For a while in the 1980s and 1990s it was highly sought after by collectors, with good copies fetching several hundred dollars at auction. But that, too, seems to have passed, and copies can be had on eBay for well under those peak prices.
But 1914 was, and is, an important milestone among wargames because it pointed out the potential for wargames as not mere games about war, but a new way to explore history in an interactive way. In 1914 one really got the impression that you were truly exploring ways in which history could have been different, has different decisions been made.
There have subsequently been interesting and entertaining discussions that have exhaustively explored how much a manual wargame can truly be a simulation of a historical event, given the many and inevitable compromises necessary to make it playable by human beings. But those discussions were made possible and necessary by 1914 and similar simulation-oriented designs that came from Dunnigan and Dunnigan-mentored game designers in the 1970s and afterwards.

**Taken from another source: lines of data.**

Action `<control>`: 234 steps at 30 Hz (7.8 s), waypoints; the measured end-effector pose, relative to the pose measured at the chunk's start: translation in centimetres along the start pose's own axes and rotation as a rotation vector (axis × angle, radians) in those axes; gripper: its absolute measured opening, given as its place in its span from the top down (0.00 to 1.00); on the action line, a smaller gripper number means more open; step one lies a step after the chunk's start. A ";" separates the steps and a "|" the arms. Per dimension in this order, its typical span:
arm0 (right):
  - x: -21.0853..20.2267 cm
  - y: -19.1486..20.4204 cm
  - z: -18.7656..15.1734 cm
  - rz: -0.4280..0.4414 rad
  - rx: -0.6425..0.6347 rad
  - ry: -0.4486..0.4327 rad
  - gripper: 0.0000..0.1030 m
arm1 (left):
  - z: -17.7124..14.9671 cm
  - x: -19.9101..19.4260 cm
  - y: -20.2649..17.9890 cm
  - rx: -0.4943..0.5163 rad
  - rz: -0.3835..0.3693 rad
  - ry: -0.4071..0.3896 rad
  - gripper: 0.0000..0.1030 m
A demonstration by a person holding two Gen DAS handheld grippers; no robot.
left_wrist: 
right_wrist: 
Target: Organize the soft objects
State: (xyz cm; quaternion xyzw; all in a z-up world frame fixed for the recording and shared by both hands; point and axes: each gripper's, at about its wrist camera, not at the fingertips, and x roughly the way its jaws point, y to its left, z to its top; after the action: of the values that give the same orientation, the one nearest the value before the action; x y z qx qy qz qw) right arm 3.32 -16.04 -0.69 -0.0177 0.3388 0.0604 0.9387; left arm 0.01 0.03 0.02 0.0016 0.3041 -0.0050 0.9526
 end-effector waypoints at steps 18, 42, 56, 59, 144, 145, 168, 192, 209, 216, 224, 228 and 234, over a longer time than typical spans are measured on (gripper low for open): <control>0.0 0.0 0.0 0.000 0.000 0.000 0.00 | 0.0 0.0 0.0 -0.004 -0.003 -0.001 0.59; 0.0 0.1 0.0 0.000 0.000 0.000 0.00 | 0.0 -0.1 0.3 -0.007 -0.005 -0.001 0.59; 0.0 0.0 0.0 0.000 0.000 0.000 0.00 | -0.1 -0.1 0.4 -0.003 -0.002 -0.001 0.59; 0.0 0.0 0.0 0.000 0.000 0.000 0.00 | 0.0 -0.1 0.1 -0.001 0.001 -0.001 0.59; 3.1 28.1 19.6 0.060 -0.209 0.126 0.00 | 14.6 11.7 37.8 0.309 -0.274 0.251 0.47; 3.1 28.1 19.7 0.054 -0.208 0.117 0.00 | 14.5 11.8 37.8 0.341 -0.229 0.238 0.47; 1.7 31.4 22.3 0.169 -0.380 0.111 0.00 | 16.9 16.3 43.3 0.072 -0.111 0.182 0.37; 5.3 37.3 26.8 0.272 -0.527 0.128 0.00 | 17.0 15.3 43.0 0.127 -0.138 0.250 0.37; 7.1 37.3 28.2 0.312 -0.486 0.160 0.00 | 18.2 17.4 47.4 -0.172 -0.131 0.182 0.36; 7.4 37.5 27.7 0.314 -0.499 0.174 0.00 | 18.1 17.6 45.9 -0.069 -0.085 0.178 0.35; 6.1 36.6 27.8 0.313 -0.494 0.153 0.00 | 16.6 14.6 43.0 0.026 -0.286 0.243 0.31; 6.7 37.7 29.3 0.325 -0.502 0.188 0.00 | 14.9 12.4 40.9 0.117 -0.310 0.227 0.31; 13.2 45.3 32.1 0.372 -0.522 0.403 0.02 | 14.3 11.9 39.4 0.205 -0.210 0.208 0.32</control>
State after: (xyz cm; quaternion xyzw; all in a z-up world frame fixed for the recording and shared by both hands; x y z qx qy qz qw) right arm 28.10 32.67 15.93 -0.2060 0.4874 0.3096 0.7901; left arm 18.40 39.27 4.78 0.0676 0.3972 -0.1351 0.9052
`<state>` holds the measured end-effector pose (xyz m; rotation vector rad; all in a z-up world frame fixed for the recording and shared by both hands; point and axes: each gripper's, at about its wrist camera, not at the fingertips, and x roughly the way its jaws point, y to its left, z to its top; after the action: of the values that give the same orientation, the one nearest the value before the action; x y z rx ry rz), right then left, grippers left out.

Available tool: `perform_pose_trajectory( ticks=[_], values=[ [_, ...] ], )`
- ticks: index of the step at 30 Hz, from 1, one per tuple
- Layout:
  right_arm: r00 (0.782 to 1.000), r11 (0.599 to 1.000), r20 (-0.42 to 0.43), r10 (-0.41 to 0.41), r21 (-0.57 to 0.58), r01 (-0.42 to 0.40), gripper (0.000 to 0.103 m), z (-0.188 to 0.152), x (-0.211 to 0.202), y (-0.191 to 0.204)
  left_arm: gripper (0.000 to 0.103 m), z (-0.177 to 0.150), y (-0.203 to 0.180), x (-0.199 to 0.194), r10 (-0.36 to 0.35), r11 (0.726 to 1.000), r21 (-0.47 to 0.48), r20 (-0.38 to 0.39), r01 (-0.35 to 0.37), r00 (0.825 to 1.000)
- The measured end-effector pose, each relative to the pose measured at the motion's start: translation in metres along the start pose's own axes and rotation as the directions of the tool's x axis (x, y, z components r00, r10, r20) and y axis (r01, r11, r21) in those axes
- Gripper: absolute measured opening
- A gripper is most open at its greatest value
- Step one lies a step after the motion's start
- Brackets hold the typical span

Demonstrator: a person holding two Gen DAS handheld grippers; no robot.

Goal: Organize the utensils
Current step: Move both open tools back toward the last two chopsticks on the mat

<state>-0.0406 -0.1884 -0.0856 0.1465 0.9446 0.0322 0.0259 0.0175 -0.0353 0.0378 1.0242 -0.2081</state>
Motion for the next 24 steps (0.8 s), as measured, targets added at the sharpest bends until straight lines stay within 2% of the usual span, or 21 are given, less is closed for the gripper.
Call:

More than any wargame that had gone before, and most that came afterwards, 1914 aimed to be a simulation. The game contest was clearly secondary to the history. Both players were really cooperatively working to see how the events of the Summer and fall of 1914 might have developed, instead of competing against each other in a test of wits and strategy. The game system did not reward clever gamy tactics. The overall strategies were rather obvious and not easily adjusted. Indeed, the game, when played, seemed to march inexorably forward into bloody tragedy with little ability for the "commanders' to change much at all. It was more than a little bit like a boardgame version of Tuchman's The Guns of August. No Zones of Control, no 3-1 sure-thing attacks, no D-elims, it was a break from convention in most respects.
The use of step reduction provided a graphic illustration of the grinding attrition of 1914-era fighting. More so than simple eliminations would have, watching your powerful "A" corps slowly attrit down to impotence drove home the character of the fighting.
Particularly when played with all the advanced and tournament options, 1914 was a "monster" game before monster games were conceived. The game took a long time to play, several sittings at least or a weekend. In the end, history was most likely to repeat itself, because the game depicted the forces working against changing history as very powerful indeed. In the game it's easy to see how little chance there was that the Germans could score their hoped-for knockout blow. That failure set the stage for the rest of the tragedy of World War I. As that war's centennial approaches interest in the war has grown. The passage of time allows us to see that the Great War was the pivotal event of the 20th Century, affecting everything that followed. World War II, totalitarianism in all its forms, genocide, nuclear war, post-colonialism and so much more followed in its wake. Only with the fall of Communism in 1989 and the post-Cold War reordering of affairs have the ripples of World War I started to fade away.
I wonder if interest in 1914 will be revived as 2014 nears.